On 1/16/13 10:52 AM, David Kumar wrote:
> We got some serious trouble with our tomcats. Basically we using
> two 7.0.12 tomcats on a single Debian 6.0. One is running on port
> 7090 and the other on 9080. Time after time both tomcats are
> crashing. I found too many open files in tomcatlogfiles.

Bummer.

> Both Servers are running with one user (TOMCAT).

Can you post the <Connector> parts of your server.xml files (from both
Tomcat configurations)?

Also, what does `ulimit -n` return from an otherwise unmodified shell
running as the user who owns Tomcat processes?

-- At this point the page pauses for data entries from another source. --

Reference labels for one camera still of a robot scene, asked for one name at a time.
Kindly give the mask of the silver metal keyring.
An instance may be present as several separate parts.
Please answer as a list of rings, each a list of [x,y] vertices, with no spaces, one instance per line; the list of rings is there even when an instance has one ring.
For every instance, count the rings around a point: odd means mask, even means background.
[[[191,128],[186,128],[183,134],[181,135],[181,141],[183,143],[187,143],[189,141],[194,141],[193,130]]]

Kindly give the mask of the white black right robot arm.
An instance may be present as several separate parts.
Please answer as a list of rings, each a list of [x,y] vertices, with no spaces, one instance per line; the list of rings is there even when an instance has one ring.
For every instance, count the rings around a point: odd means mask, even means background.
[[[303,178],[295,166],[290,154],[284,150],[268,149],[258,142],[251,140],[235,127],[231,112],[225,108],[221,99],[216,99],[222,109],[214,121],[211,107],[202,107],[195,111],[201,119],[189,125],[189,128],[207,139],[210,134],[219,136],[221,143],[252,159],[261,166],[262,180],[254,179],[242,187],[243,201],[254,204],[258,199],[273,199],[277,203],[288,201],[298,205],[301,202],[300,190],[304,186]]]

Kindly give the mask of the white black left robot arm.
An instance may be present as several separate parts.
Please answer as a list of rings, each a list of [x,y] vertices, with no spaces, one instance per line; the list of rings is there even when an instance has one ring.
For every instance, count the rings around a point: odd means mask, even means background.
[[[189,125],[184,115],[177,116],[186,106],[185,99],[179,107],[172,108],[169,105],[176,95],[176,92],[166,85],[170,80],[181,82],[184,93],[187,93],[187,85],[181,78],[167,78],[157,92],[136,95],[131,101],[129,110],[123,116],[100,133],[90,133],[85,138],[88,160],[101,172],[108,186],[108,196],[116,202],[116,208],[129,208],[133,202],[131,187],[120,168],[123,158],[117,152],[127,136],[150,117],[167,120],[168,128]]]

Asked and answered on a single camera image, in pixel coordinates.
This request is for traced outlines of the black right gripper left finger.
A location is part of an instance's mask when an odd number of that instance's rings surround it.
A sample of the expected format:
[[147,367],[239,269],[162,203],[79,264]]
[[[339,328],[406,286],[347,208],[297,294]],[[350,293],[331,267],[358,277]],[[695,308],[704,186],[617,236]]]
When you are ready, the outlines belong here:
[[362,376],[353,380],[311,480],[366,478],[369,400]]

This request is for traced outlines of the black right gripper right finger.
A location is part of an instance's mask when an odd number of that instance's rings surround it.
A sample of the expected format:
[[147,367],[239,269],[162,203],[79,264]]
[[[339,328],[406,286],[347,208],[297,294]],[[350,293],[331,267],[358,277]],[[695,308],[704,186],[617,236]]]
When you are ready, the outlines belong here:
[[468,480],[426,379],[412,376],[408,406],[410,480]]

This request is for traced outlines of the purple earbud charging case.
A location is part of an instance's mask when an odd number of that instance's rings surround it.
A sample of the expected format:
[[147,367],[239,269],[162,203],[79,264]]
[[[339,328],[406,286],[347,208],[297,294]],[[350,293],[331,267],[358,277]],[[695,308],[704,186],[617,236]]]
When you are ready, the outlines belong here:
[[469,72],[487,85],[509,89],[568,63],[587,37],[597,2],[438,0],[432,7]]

> After changing max open files for that particular user I was able
> to get more than 1024 open files. Currently I'm checking log files
> every few minutes. With lsof|grep tomcat|wc -l I'm counting the
> open files by user. Usually there are around 600-700 open files.
> But sometimes the count grows and we have more than 1200 open
> files.

You'll get file handled opened for both real files (like /tmp/foo,
etc.) and for socket connections. If you aren't careful, you can have
a configuration that will work for a while bit tip-over under load.

> When ever the server does have so many open files I checked: lsof
> -u tomcat an figured out there are many connection waiting to be
> closed. The connections are looking like this:
> 
> java    22312 tomcat  153u  IPv6            1508517      0t0
> TCP localhost:afs3-rmtsys->localhost:50127 (CLOSE_WAIT)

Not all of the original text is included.